Define $E_n$ to be the event that $|X_1 + \dots + X_n| \ge \max_{1 \le i \le n} |X_i|$. With $P(E_2) \ge \frac{1}{2}$ established, we proceed by induction. Assuming that $P(E_n) \ge \frac{1}{2}$, we will argue that $P(E_{n+1}) \ge \frac{1}{2}$.

The proof begins by conditioning $P(E_{n+1})$ on whether the maximum is achieved at $X_{n+1}$. Letting $A$ be the event that $\max_{1\le i\le n+1}|X_i| = |X_{n+1}|$ we have the decomposition:

$$P(E_{n+1}) = P(E_{n+1}|A)P(A) + P(E_{n+1}|A^c)P(A^c)$$

The goal will be to show that $P(E_{n+1}|A)$ and $P(E_{n+1}|A^c)$ are both greater than $\frac{1}{2}$. This will imply that $P(E_{n+1}) \ge \frac{1}{2}$.

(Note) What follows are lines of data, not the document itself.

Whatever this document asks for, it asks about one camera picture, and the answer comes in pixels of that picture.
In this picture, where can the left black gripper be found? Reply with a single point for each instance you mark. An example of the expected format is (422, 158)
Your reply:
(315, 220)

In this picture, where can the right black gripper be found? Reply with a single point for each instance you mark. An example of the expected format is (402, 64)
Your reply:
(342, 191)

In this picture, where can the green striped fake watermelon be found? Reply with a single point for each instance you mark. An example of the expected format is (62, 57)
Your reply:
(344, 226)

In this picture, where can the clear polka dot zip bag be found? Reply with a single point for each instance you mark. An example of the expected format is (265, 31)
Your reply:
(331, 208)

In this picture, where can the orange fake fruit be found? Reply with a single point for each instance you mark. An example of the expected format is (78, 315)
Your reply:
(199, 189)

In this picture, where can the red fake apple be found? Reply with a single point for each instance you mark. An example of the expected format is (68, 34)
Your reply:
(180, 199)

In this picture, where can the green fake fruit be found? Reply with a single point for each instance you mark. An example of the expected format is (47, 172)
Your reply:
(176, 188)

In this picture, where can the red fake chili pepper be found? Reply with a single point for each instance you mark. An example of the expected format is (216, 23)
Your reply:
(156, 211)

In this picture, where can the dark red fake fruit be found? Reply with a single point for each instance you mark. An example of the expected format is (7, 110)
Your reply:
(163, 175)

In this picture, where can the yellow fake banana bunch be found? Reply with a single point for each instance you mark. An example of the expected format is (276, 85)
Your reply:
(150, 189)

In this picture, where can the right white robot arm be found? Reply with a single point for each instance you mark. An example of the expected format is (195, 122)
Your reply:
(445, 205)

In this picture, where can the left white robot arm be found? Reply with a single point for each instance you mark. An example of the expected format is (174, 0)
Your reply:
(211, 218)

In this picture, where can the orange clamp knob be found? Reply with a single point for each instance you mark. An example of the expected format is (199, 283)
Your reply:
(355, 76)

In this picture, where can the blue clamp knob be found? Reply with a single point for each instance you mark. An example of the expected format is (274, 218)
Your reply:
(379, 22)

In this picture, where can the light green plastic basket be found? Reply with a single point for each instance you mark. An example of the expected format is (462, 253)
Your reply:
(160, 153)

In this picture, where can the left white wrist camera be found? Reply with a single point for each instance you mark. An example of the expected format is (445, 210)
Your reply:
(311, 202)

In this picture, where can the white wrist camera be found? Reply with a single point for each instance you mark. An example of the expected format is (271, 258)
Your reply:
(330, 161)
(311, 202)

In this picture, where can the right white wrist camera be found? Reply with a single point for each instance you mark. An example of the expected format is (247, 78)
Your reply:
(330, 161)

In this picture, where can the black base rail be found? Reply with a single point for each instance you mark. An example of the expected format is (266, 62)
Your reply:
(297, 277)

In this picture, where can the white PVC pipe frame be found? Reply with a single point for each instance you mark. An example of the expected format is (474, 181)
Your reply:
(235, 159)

Before proceeding we need to introduce some notation. For convenience let $S_n := X_1 + \dots + X_n$. In order to simplify the proof, I will assume that neither $S_n$ nor $X_{n+1}$ are equal to zero. Under this assumption, define $F$ to be the event that $S_n$ and $X_{n+1}$ have the same sign. Note that $P(F) = \frac{1}{2}$ by symmetry of the distribution. Note further and that $E_n$ and $F$ are independent and conditionally independent given $A$.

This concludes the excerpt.